In this recreational accident case, a college student slipped while running in this gymnasium, sliding across the floor and striking his head against the brick wall. He sustained a serious spinal injury. We found many gymnasiums - both vintage and new - where mats had been installed to prevent injuries from contact with the walls. We also found manufacturers' catalogs evidencing the availability of wall mats many decades ago. To demonstrate what the gym would have looked like and how safety would have been improved, we digitalized a photograph and inserted mats as they should have been placed around the perimeter.

Enlarged Historical Documents Emphasize Liability

We routinely enlarge important documents or project them on a video presenter to monitors in the courtroom.

These examples of historic industry standards substantiate that the state of the art many decades ago required manufacturers to include guards on industrial machinery.

Enlarged Photographs of Accident Scene Focus Jury’s Attention

We frequently use PowerPoint presentations to show accident locations. This allows us to focus the jury's attention on significant landmarks, the direction of vehicles, and the vantage points of important witnesses.

In this automobile accident case, our client was crossing Commonwealth Avenue in Boston, when she was struck by a car operated by a driver for a fast food delivery service. These photographs show the driver’s approach to the intersection, the traffic controls, the walk light and crosswalk where our client was crossing, and the trolley tracks from which an MBTA engineer observed our client.


Demonstrating Altered Medical Records

Our clients often worry that their medical records will be altered before they can obtain copies.
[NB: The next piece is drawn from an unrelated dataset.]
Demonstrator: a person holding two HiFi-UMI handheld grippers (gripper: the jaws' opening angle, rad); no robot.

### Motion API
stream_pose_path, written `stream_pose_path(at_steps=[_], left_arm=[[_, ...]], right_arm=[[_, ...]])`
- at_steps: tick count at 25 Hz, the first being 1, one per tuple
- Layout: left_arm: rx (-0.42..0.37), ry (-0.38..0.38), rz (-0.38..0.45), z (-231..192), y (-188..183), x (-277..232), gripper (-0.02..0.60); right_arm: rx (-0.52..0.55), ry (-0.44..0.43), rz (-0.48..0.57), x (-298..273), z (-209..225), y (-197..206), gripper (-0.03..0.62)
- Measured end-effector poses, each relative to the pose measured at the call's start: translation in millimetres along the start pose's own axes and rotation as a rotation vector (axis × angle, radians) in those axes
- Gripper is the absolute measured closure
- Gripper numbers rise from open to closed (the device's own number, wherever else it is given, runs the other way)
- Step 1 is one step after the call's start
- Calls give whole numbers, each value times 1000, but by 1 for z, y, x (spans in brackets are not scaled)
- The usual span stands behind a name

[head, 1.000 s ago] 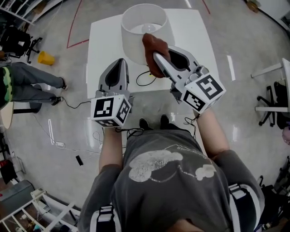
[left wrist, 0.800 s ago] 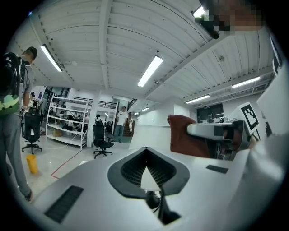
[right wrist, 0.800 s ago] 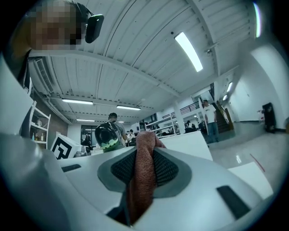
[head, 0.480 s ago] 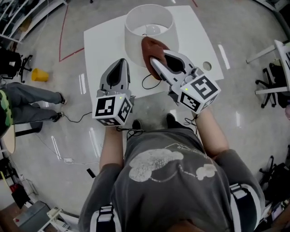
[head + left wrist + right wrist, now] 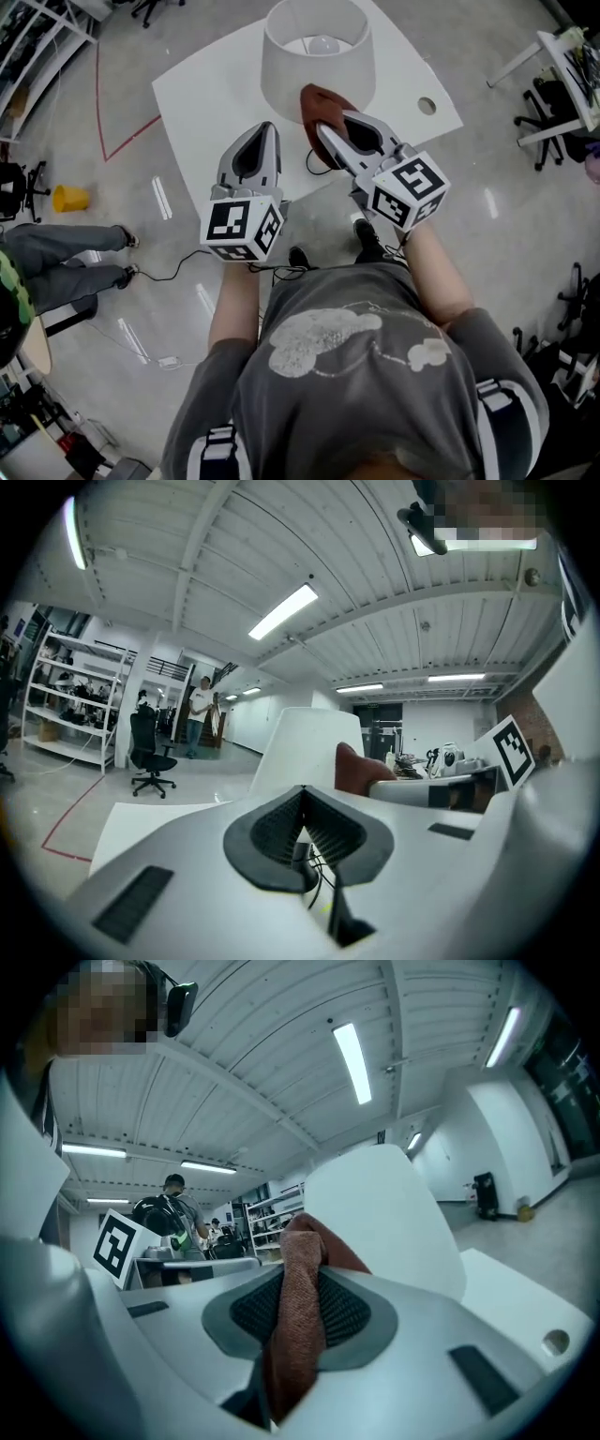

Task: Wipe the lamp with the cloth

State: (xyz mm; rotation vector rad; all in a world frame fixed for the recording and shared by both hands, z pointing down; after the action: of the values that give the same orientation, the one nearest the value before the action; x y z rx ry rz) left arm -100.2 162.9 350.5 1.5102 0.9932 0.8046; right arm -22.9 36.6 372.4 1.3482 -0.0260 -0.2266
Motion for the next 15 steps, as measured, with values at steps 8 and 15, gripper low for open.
stream_pose_path(at_steps=[8,15], left_arm=[[-1,104,-35,-21,9,7,574],[4,170,-61,-31,14,17,574]], right_arm=[[-64,143,-10,-10,-7,31,508],[-86,239,-4,-4,-19,39,508]])
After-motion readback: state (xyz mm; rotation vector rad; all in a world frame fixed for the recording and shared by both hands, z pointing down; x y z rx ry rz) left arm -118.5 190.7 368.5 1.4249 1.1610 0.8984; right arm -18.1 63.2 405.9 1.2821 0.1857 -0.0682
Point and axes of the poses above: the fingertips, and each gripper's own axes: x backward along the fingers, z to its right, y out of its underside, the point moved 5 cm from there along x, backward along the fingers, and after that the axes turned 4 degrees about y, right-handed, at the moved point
Techniques exist to examine handwriting and printing to identify alterations in documents.

In this medical negligence case going back twenty-five years, our handwriting expert used special photography to enhance suspect areas of the medical record and reveal the original entries.

Anatomical Models Enhance Jurors’ Understanding of the Medical Issues

Medical Illustrations Explain Complicated Medical Issues

Anatomical Models Enhance Jurors’ Understanding of the Medical IssuesIn one tragic medical malpractice case, a graphic artist worked with one of our experts to create a scale model of an ocular tumor that had been missed during an eye exam by our client’s eye doctor.
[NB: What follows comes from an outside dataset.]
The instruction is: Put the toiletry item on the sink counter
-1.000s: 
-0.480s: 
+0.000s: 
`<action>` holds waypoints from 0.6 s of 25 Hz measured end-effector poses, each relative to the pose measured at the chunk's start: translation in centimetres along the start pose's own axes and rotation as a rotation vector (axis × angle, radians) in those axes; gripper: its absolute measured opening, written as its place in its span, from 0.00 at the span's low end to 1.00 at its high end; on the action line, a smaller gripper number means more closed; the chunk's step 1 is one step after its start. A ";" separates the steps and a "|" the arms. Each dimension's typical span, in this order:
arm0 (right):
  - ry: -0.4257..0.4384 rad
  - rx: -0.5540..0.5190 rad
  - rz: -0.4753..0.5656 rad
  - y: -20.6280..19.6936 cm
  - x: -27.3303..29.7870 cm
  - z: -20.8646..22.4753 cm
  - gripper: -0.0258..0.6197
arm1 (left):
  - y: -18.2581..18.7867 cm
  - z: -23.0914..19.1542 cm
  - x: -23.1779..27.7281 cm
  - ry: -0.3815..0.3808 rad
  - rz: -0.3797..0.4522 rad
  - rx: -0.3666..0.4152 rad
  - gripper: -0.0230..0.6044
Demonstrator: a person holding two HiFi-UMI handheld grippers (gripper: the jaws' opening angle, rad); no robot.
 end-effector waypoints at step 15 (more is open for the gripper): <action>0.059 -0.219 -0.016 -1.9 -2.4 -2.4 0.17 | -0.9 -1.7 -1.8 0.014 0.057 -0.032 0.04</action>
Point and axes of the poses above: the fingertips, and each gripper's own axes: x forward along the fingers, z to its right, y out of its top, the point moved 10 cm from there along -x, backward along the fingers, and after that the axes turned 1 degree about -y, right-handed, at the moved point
Over the years we have compiled our own inventory of anatomical models for use in court. Nothing else so graphically explains the anatomy to jurors.
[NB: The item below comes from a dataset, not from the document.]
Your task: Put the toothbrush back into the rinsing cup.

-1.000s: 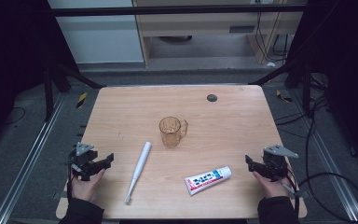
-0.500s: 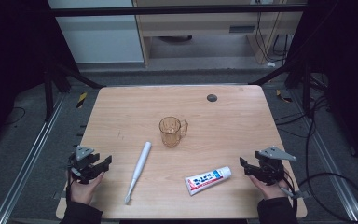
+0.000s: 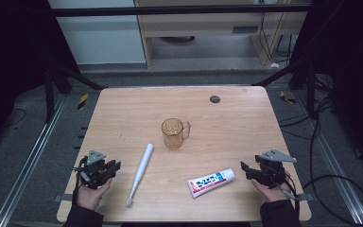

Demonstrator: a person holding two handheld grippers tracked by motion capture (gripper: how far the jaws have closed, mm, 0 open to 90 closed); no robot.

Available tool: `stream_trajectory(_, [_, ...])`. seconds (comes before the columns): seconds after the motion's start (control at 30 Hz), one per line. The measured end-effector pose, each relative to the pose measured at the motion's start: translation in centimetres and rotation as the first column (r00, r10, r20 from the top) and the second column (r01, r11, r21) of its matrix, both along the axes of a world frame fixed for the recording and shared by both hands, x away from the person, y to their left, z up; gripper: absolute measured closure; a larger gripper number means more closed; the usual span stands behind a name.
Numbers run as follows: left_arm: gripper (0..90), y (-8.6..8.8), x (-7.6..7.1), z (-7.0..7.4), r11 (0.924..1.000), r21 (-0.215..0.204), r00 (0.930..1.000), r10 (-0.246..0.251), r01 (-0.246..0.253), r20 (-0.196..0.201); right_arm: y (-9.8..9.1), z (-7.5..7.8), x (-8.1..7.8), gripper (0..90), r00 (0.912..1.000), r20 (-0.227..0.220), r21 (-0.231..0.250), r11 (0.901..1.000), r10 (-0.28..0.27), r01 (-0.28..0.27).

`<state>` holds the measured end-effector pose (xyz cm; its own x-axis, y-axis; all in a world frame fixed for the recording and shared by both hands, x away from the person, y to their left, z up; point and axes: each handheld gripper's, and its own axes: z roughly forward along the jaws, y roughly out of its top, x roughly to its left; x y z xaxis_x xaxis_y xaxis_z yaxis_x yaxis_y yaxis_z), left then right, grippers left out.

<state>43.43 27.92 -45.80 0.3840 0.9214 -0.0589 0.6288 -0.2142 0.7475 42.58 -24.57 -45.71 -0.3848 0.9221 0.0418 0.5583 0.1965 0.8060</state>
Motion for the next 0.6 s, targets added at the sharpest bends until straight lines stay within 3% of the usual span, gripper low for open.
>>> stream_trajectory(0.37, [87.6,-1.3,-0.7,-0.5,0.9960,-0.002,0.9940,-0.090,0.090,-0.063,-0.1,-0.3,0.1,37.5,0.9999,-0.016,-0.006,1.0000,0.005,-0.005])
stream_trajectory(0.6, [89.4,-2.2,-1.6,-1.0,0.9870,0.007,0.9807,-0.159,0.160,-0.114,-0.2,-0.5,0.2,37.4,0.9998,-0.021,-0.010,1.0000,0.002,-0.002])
Color Enhanced Radiology Films Highlight Injuries

We work with medical illustrators to explain the anatomy to the jury and demonstrate the severity of a client's injuries. In the case depicted here, the black and white radiology films were enhanced to show in detailed color the appearance of internal structures. Our client sustained several traumatic injuries that, although of moderate severity individually, resulted in substantial disability and human damages when considered cumulatively.



Medical Calendars Explain Medical Treatment and Pain and Suffering

After carefully reviewing medical records, we often prepare customized and color-coded calendars to show the details of a client’s medical treatment. We used these calendars in one serious case to show the compelling elements of our client’s damages:

  • Hospital admissions and doctor visits
  • Surgeries, procedures and treatments
  • Doses of multiple medications
  • Progression of the disease


Electronic Fetal Monitor Tracings Demonstrate Obstetrical Malpractice

During labor and delivery, obstetricians, nurse-midwives, and labor and delivery nurses watch fetal monitor strips, or fetal heart tracings, for reassurance that the infant is tolerating the stress of the labor process. Transducers attached to the mother, and sometimes electrodes applied to the baby’s scalp, create tracings of the fetal heart rate and the mother’s uterine contractions. In these most devastating of medical malpractice cases involving catastrophically injured infants or stillborns, we work with technicians to create digitalized fetal monitor strips that demonstrate evidence of fetal distress or compromise during the labor and delivery process that were missed or ignored by the health care providers.